The primary strength of this study lies in its innovative examination of the relationship between LE8 score trajectories and cancer risk, effectively addressing potential confounders including lifestyle factors and histories of cancer-related diseases. The robustness of the findings is further enhanced by the study’s prospective design and large scale. However, several limitations need to be considered. First, the absence of comprehensive data on specific risk factors like hepatitis C virus for liver cancer and Helicobacter pylori for stomach cancer constrains our ability to adjust fully for all confounding variables. Second, the data, sourced solely from the Kailuan community, may not accurately represent the broader Chinese population, limiting the generalizability of the results. Third, due to incomplete dietary data, we relied on indirect measures such as salt intake and tea consumption, which may not fully capture all dietary factors related to the LE8 score2,45. Although the method used to calculate the diet score is unconventional, it was chosen due to insufficient dietary information, rather than using the DASH score. However, there is limited research on the correlation between this method and the DASH score.

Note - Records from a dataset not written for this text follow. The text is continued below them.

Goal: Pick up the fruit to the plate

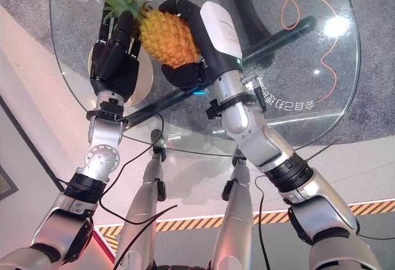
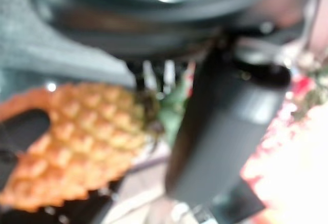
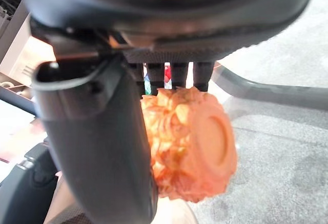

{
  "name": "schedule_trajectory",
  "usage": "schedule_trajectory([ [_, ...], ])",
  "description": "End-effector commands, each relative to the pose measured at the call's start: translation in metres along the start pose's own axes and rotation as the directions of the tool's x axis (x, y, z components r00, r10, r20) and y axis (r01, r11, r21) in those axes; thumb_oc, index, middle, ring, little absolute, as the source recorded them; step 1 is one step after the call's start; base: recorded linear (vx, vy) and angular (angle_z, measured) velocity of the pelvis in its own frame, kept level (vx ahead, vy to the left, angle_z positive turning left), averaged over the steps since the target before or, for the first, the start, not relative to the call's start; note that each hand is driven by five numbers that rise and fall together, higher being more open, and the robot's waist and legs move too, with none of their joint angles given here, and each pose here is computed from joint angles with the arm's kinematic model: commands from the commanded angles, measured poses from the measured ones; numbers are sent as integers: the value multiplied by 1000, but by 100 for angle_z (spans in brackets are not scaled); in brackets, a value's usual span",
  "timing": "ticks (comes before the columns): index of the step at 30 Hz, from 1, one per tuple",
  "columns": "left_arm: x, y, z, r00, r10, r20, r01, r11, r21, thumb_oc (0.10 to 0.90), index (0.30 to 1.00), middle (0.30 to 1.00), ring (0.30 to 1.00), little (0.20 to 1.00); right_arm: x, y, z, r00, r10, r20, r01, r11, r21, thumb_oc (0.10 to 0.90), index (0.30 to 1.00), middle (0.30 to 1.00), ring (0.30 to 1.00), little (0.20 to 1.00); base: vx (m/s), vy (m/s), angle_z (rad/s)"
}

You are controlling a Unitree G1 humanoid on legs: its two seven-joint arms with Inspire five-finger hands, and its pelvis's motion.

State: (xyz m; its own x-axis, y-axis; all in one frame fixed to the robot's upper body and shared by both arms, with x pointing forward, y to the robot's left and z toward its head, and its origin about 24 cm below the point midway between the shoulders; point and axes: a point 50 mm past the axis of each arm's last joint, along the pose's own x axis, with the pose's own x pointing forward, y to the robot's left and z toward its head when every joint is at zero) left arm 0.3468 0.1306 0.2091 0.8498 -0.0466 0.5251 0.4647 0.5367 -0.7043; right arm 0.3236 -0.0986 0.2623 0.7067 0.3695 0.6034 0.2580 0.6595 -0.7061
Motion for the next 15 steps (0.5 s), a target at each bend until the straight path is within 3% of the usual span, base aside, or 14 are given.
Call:
schedule_trajectory([
  [1, 18, -85, 12, 921, -386, 56, 387, 922, -12, 800, 900, 900, 900, 900, 7, -9, 99, 874, 21, 485, -52, 997, 51, 100, 300, 300, 300, 200, 0, 0, 0],
  [8, 18, -86, 11, 918, -395, 44, 396, 918, -14, 800, 900, 900, 900, 900, 6, -10, 105, 855, 48, 517, -69, 997, 21, 100, 300, 300, 300, 200, 0, 0, 0],
  [9, 18, -86, 11, 915, -401, 39, 402, 916, -12, 753, 860, 860, 860, 853, 6, -10, 105, 852, 53, 520, -72, 997, 16, 100, 300, 300, 300, 200, 0, 0, 0],
  [10, 17, -86, 10, 911, -411, 36, 412, 911, -13, 410, 566, 566, 566, 510, 6, -9, 105, 851, 59, 522, -78, 997, 14, 100, 300, 300, 300, 200, 0, 0, 0],
  [12, 17, -87, 11, 900, -433, 40, 434, 901, -9, 100, 300, 300, 300, 200, 5, -9, 105, 848, 61, 527, -79, 997, 11, 100, 300, 300, 300, 200, 0, 0, 0],
  [15, 16, -89, 11, 889, -456, 42, 456, 890, 1, 100, 300, 300, 300, 200, 5, -9, 106, 845, 62, 531, -78, 997, 7, 100, 300, 300, 300, 200, 0, 0, 0],
])
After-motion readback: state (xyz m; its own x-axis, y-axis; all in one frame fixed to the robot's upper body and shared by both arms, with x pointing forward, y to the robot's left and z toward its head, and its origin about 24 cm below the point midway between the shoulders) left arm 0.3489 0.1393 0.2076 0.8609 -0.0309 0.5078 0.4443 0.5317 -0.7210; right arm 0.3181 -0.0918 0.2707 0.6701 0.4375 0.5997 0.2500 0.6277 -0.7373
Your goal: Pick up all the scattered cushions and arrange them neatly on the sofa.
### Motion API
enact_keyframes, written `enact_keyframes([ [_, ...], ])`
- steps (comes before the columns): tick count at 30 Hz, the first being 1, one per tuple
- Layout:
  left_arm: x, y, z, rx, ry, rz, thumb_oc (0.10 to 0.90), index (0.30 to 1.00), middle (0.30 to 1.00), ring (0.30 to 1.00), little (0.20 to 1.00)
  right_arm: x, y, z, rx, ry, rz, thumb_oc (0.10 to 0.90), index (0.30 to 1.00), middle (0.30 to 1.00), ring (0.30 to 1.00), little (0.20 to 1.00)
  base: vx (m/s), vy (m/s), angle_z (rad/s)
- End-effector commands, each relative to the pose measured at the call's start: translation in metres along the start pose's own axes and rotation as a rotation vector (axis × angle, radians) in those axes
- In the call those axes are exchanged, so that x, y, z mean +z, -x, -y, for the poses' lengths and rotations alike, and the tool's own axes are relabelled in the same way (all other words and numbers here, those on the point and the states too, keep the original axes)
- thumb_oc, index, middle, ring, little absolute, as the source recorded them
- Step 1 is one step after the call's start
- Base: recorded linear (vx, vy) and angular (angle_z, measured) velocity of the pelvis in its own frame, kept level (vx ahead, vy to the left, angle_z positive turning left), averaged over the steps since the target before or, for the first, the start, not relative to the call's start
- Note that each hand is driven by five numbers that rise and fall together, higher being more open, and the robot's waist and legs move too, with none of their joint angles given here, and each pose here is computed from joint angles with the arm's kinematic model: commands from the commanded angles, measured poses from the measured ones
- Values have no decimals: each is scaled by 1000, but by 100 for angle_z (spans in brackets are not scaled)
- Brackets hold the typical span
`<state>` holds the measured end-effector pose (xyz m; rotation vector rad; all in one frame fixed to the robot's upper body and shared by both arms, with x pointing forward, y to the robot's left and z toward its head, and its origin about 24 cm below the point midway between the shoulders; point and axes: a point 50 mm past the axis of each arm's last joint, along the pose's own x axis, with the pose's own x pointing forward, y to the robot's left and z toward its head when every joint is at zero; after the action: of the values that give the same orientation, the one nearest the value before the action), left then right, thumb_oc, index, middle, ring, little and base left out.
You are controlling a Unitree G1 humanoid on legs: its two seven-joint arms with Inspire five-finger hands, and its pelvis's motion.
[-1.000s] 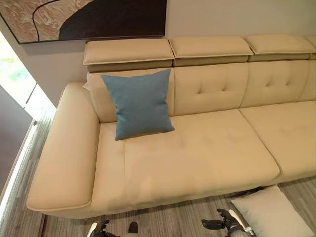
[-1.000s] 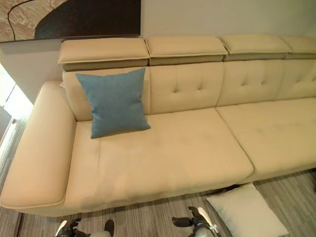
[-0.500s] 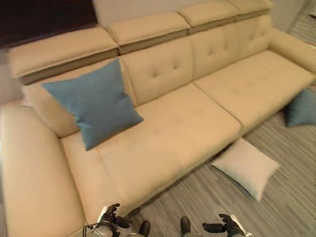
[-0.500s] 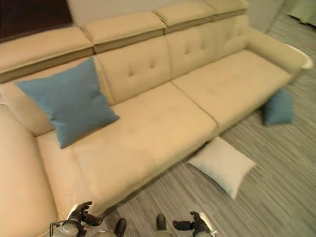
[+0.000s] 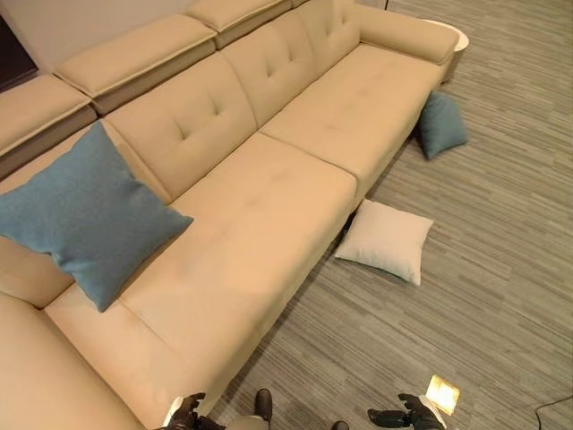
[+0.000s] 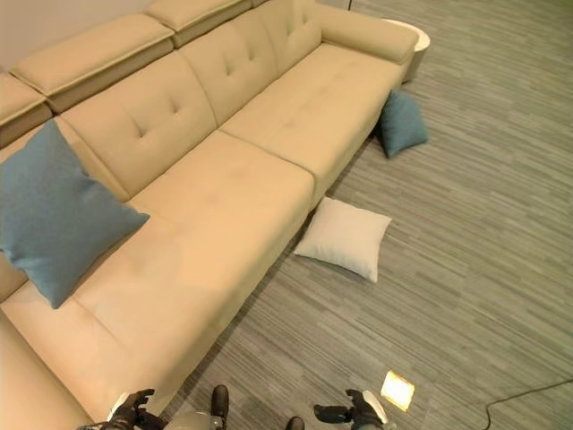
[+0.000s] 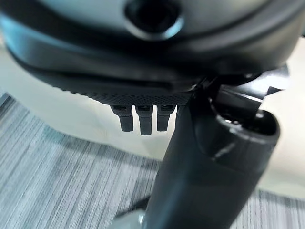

Future studies should incorporate more detailed dietary data to better assess dietary patterns in relation to LE8. Forth, the impact of LE8 on breast cancer risk may be limited by the exclusion of factors such as age at menarche, breastfeeding history, and parity, which were not considered in this study. These factors are known to influence breast cancer risk, and their omission restricts the ability to fully assess the relationship between LE8 and breast cancer. Future research should incorporate these variables to provide a more comprehensive understanding of how LE8 influences breast cancer risk. Additionally, one limitation of this study is the reliance on self-reported data for key lifestyle factors such as diet, smoking, and alcohol consumption. These factors are known to be subject to recall bias and social desirability bias, potentially leading to inaccuracies in the reported information. Lastly, the observed flat trajectory patterns over the four-year study period, suggesting minimal changes in LE8 scores, could be influenced by the relatively healthier profile of the cohort compared to the general population.

Conclusions

This study emphasizes that a consistent high-stable trajectory in LE8 scores can substantially lower the incidence of various types of cancer, such as lung, breast, colorectal, and liver cancer. The results advocate for the integration of LE8 into public health and clinical cancer prevention frameworks, highlighting the health benefits of long-term commitment to LE8-guided lifestyle changes. This reinforces the value of adopting LE8 as a foundational element in preventive healthcare strategies, aiming to achieve significant improvements in public health outcomes.